Title: The Mechanics and Energetics of the Aging Pulmonary System during Exercise
Supervisory Committee: Dr. William Sheel (Research Supervisor), Dr. Jordan Guenette; Dr. Donald McKenzie; Dr. Jean-Sébastien Blouin
University Examiners: Dr. William Milsom (Zoology), Dr. Jeremey Road (Medicine)
External Examiner: Dr. Ken O’Halloran
Chair: Dr. Alexander Scott (Physical Therapy)

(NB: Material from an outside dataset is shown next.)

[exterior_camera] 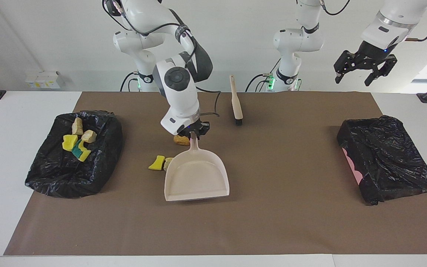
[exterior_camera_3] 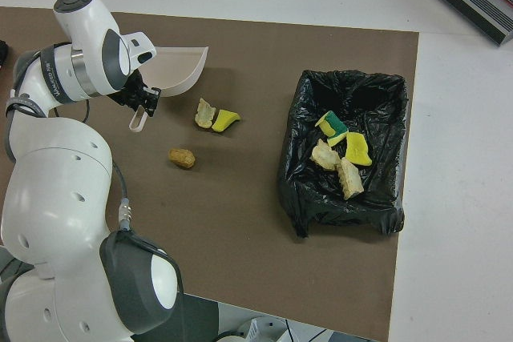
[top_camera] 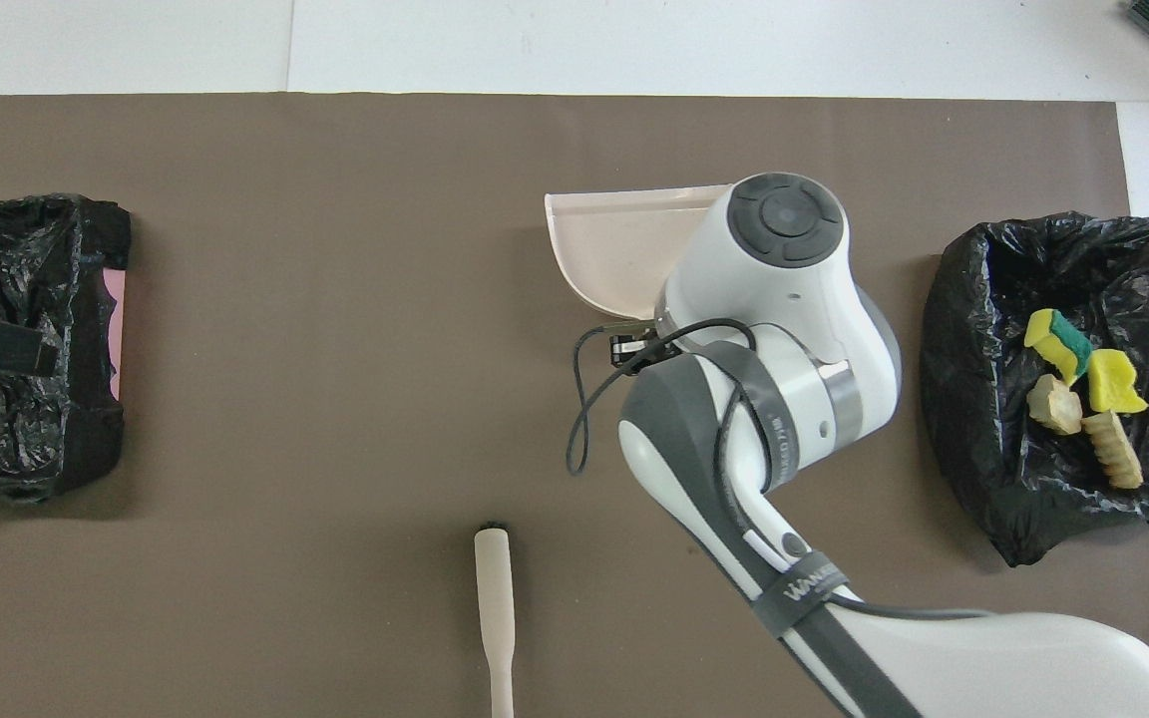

Abstract: As a part of healthy aging, older individuals experience a decline in respiratory function which makes breathing more difficult, especially during exercise. Purpose: Here, I comprehensively examine the combined effects of healthy aging and biological sex on respiratory mechanics and the metabolic cost of breathing during exercise. Methods: In study #1 (Chapter 2), we validated a newer technology, optoelectronic plethysmography (OEP), which allows us to measure how different groups of respiratory muscles contribute to breathing and proposed a method for quantifying the mechanical work done by the ribcage and abdomen. In study #2 (Chapter 3) we used OEP with healthy adults to understand how differences in regions of the chest-wall contribute to breathing mechanics during exercise with respect to age and sex. In study #3 (Chapter 4) we used voluntary hyperpnea to estimate the metabolic cost of breathing and understand the physiological consequences of different respiratory mechanics across age and sex. Conclusion: Ventilation increases during exercise to meet the metabolic demands of the working muscles and is accompanied by an increased work to breathe. Older individuals and females have a higher work of breathing for a given ventilation and use different regional respiratory muscle to meet those demands relative to younger individuals and males, respectively. With exercise, there is an ample increase in the oxygen uptake by the respiratory muscles. Specifically, both younger and older females have a higher cost to breathe than their male counterparts during moderate and high-intensity exercise and older individuals incur a higher cost to breathe than younger individuals for a given ventilation. Our results suggest that both sex differences and normal age-related changes in respiratory structure and function, appear to have a significant effect on the ventilatory responses during exercise. Collectively, the results of this thesis suggest that sex differences in respiratory mechanics persist throughout healthy aging and contribute to the increased metabolic cost to breathe during exercise in healthy older females relative to males. Understanding the demands of the respiratory system during exercise of healthy older adults is especially important from a clinical perspective given that many diseases of the heart and lungs occur in older individuals.